>>>>

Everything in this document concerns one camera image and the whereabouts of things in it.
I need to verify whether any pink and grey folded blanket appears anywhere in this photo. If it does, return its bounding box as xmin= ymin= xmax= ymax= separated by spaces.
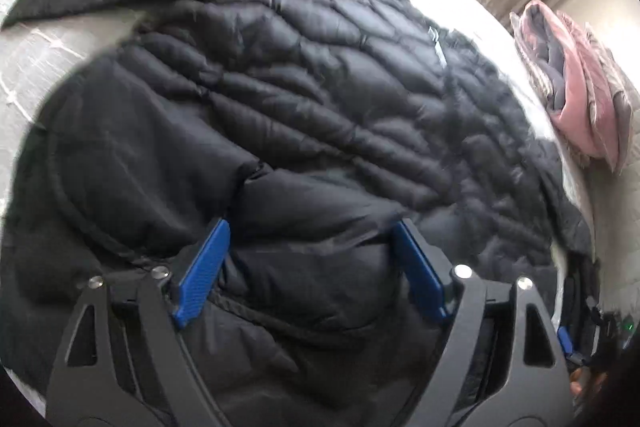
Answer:
xmin=509 ymin=0 xmax=637 ymax=175

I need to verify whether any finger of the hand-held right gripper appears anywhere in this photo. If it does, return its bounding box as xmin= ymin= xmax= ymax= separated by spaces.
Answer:
xmin=556 ymin=253 xmax=601 ymax=367

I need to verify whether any white quilted mattress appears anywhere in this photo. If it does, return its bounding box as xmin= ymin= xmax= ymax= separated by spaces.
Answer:
xmin=0 ymin=0 xmax=598 ymax=418

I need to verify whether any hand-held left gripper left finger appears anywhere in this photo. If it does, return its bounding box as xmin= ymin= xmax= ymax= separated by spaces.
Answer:
xmin=46 ymin=218 xmax=232 ymax=427

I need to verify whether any black puffer jacket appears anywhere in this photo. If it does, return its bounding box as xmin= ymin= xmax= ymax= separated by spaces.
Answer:
xmin=2 ymin=0 xmax=596 ymax=427

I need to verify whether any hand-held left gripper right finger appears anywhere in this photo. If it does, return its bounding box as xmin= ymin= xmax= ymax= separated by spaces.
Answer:
xmin=391 ymin=219 xmax=572 ymax=427

<<<<

Task to complete - Exact transcription of the full listing above is required; images do not belong in it.

Written solution -
Everything in this document concerns one camera image and the whereabouts of things in it.
I need to verify whether any pink and grey folded blanket appears anywhere in this photo. If it does, return its bounding box as xmin= ymin= xmax= ymax= separated by spaces.
Answer:
xmin=509 ymin=0 xmax=637 ymax=175

I need to verify whether any finger of the hand-held right gripper appears anywhere in this photo. If it does, return its bounding box as xmin= ymin= xmax= ymax= separated by spaces.
Answer:
xmin=556 ymin=253 xmax=601 ymax=367

I need to verify whether any white quilted mattress appears anywhere in this photo. If it does, return its bounding box as xmin= ymin= xmax= ymax= separated by spaces.
Answer:
xmin=0 ymin=0 xmax=598 ymax=418

I need to verify whether any hand-held left gripper left finger appears anywhere in this photo. If it does, return its bounding box as xmin= ymin= xmax= ymax= separated by spaces.
Answer:
xmin=46 ymin=218 xmax=232 ymax=427

I need to verify whether any black puffer jacket appears anywhere in this photo. If it does, return its bounding box as xmin= ymin= xmax= ymax= separated by spaces.
Answer:
xmin=2 ymin=0 xmax=596 ymax=427

I need to verify whether any hand-held left gripper right finger appears anywhere in this photo. If it does, return its bounding box as xmin= ymin= xmax= ymax= separated by spaces.
Answer:
xmin=391 ymin=219 xmax=572 ymax=427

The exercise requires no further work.